Google Speech Commands

https://www.tensorflow.org/datasets/catalog/speech_commands

  • Languages: English (en)
  • Accents: unspecified
  • Gender: Female, Male (identified via crowdsourcing)
  • Sample Rate & Format: 16kHz .wav
  • Keywords: same as original dataset ["bed":0, "bird":1, "cat":2, "dog":3, "down":4, "eight":5, "five":6, "four":7, "go":8, "happy":9, "house":10, "left":11, "marvin":12, "nine":13, "no":14, "off":15, "on":16, "one":17, "right":18, "seven":19, "sheila":20, "six":21, "learn":22, "stop":23, "three":24, "tree":25, "two":26, "up":27, "wow":28, "yes":29, "zero":30, "backward":31, "follow":32, "forward":33, "visual":34]
  • Training/Validation/Testing splits: same as original dataset, training set equally weighted for females and males with tf.data.Dataset.sample_from_datasets(.... weights=[0.5, 0.5])
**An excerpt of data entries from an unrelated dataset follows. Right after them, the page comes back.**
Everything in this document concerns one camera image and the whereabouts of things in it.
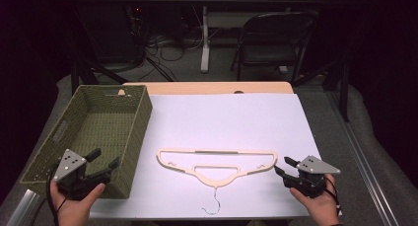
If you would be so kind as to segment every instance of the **white paper sheet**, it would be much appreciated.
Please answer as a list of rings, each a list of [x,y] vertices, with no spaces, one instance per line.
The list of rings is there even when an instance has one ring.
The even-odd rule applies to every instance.
[[[308,216],[273,169],[218,188],[221,208],[210,215],[202,208],[217,212],[214,189],[191,175],[162,167],[156,158],[160,148],[274,150],[279,156],[277,166],[296,176],[297,170],[284,162],[285,156],[301,161],[308,155],[320,158],[297,95],[176,95],[152,96],[151,101],[153,111],[129,199],[99,199],[91,217],[166,220]],[[195,158],[198,162],[202,157],[174,160],[183,165],[187,161],[193,164]],[[205,156],[204,160],[210,162],[212,158],[217,157]],[[238,161],[247,163],[245,168],[260,162],[246,158]],[[228,172],[208,174],[221,178]]]

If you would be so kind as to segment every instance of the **basket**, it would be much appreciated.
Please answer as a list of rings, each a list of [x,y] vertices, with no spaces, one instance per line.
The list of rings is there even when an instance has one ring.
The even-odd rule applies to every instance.
[[[86,174],[107,168],[119,157],[101,198],[128,198],[152,104],[145,86],[80,86],[25,171],[21,184],[45,196],[52,166],[66,149],[86,156],[102,155],[87,164]]]

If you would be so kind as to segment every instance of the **white desk leg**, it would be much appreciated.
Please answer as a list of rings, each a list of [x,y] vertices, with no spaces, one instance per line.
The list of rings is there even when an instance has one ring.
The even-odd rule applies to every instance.
[[[209,71],[209,37],[208,37],[208,11],[203,7],[203,51],[200,70],[203,73]]]

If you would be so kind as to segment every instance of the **black chair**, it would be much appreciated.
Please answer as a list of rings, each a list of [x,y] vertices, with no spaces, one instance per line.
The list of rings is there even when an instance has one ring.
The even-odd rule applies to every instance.
[[[300,72],[306,45],[315,27],[311,12],[268,13],[249,19],[241,32],[231,70],[238,58],[237,80],[241,68],[294,66],[291,83]]]

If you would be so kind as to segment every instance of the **gray carpet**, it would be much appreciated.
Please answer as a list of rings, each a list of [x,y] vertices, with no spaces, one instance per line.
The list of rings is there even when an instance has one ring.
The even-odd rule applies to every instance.
[[[165,47],[163,48],[165,59],[179,58],[179,60],[165,61],[161,57],[159,59],[172,70],[175,78],[179,81],[235,81],[236,73],[230,71],[235,49],[223,45],[221,42],[217,43],[216,38],[212,40],[211,44],[210,70],[206,74],[202,74],[199,70],[201,48],[188,49],[180,57],[180,49]],[[150,71],[152,72],[142,78],[141,81],[166,81],[148,62],[139,68],[119,74],[130,81],[137,81]],[[114,83],[105,76],[99,75],[98,77],[101,84]],[[243,70],[243,80],[277,81],[287,79],[289,79],[289,74],[280,74],[272,68],[247,68]],[[352,142],[339,121],[338,113],[332,108],[333,102],[329,99],[330,93],[324,93],[318,85],[320,81],[321,78],[319,77],[301,88],[296,88],[295,92],[301,99],[321,158],[342,170],[343,174],[336,177],[343,209],[341,218],[346,225],[383,225],[378,208],[370,194],[370,189],[365,184],[365,180],[353,158]],[[61,80],[58,86],[60,93],[57,102],[35,150],[40,146],[54,122],[63,113],[71,98],[69,77]],[[418,190],[409,183],[396,163],[390,159],[374,138],[367,111],[362,103],[362,97],[353,88],[350,88],[348,108],[350,126],[382,187],[384,196],[396,217],[398,225],[418,225]],[[9,221],[25,191],[22,186],[16,183],[0,207],[0,225],[6,225]],[[35,225],[52,225],[46,205],[41,209]],[[130,225],[130,222],[91,220],[89,225]],[[309,217],[306,217],[294,219],[291,225],[309,226],[314,224]]]

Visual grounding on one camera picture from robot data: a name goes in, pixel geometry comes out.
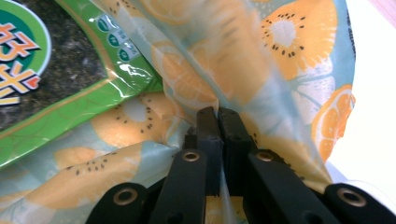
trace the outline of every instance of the printed logo
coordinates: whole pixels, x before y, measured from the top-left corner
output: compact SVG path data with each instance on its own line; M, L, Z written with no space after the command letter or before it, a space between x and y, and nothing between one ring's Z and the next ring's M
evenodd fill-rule
M107 14L96 19L98 29L107 33L107 43L117 49L117 55L122 62L129 62L140 55L134 43L125 32Z
M21 94L38 88L50 50L43 21L21 4L0 0L0 105L18 104Z

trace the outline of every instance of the screw hole
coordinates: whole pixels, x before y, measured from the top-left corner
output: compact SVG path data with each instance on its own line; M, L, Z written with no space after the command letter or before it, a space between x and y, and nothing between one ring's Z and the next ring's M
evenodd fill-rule
M361 195L351 189L340 188L337 190L337 195L345 203L349 203L352 206L363 207L367 204Z
M195 152L187 152L183 155L185 161L198 161L199 155Z
M137 191L131 188L120 189L113 197L113 202L117 205L127 205L137 198Z
M259 152L256 154L256 157L261 161L272 161L274 159L274 156L268 152Z

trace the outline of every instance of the kiwi slice
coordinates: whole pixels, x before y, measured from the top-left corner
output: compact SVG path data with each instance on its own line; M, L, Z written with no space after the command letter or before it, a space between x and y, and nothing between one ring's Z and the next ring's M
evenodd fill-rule
M91 125L97 135L114 147L127 147L142 141L163 142L174 115L163 92L143 93L96 116Z
M142 16L142 14L134 7L128 0L104 0L104 1L96 1L96 4L99 4L104 10L109 11L111 16L117 17L120 13L120 8L123 7L126 9L131 16Z
M32 203L52 209L75 208L96 202L111 187L134 177L141 162L142 143L63 169L26 196Z
M262 41L286 80L328 59L337 27L331 0L296 1L262 20Z
M58 169L62 170L68 166L90 161L97 156L92 148L87 147L67 147L56 151L53 154Z

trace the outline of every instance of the dark seaweed
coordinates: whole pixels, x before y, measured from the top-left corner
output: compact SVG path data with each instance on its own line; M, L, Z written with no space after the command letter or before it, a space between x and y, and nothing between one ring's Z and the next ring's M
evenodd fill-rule
M17 1L47 26L52 41L49 65L38 89L20 96L18 105L0 105L0 132L106 77L92 43L78 24L53 0Z
Multilingual Spoken Words Corpus

https://mlcommons.org/en/multilingual-spoken-words/

  • Languages: Kinyarwanda (rw), French (fr), German (de), English (en)
  • Accents: unspecified
  • Gender: self-identified gender FEMALE, MALE (OTHER, NONE excluded)
  • Sample Rate & Format: converted from 48kHz .opus files to 16kHz .wav files
    used /scripts/convert_opus2wav.sh with data directory /data/mswc
  • Keywords: selected 50 keywords with the most utterances for FEMALE and MALE gender labels
    randomly sampled equal number of utterance for females and males per keyword to have gender balance
    utterance count per keyword determined by the lesser of total female and male utterances for that keyword
  • Training/Validation/Testing splits (selected separately for females and males): 0.8 / 0.5 of remainder / remainder

NB: As there are more male than female speakers in the dataset, the diversity of male speakers is greater than the diversity of female speakers. We did not account for this in these experiments.

Models

Findings

Run the code

We've set up the project to run in a docker container with the latest tensorflow-gpu image. The container can be launched (with an example script) by running . run_container.sh.

Setup

Once the project workspace has been created, set up the environment:

  1. Install libraries and dependencies: pip install -r requirements.txt
  2. Install librosa dependencies:
apt-get update \
&& apt-get upgrade -y \
&& apt-get install -y \
&& apt-get -y install apt-utils gcc libpq-dev libsndfile-dev \
  1. If you are adding a new dataset, add the speech commands and path to the dataset to the _COMMANDS and _DATA variables in fair_embedded_ml/io_ops.py

Testing

  • Add your bash command to scripts/run_train_eval.sh (follow example provided in the file).
  • This script runs fair_embedded_ml.train_and_eval.main().
  • It only tests the training and evaluation loops, not logging and outputs.

Running experiments

  • Add your bash commands to scripts/run_hparam.sh (follow example provided in the file).
  • This script runs fair_embedded_ml.hparam_tuning.py.
  • All results are saved and logged to working_directory/experiment_metadata.csv and the directories created for the experiment (working_directory/experiment/..).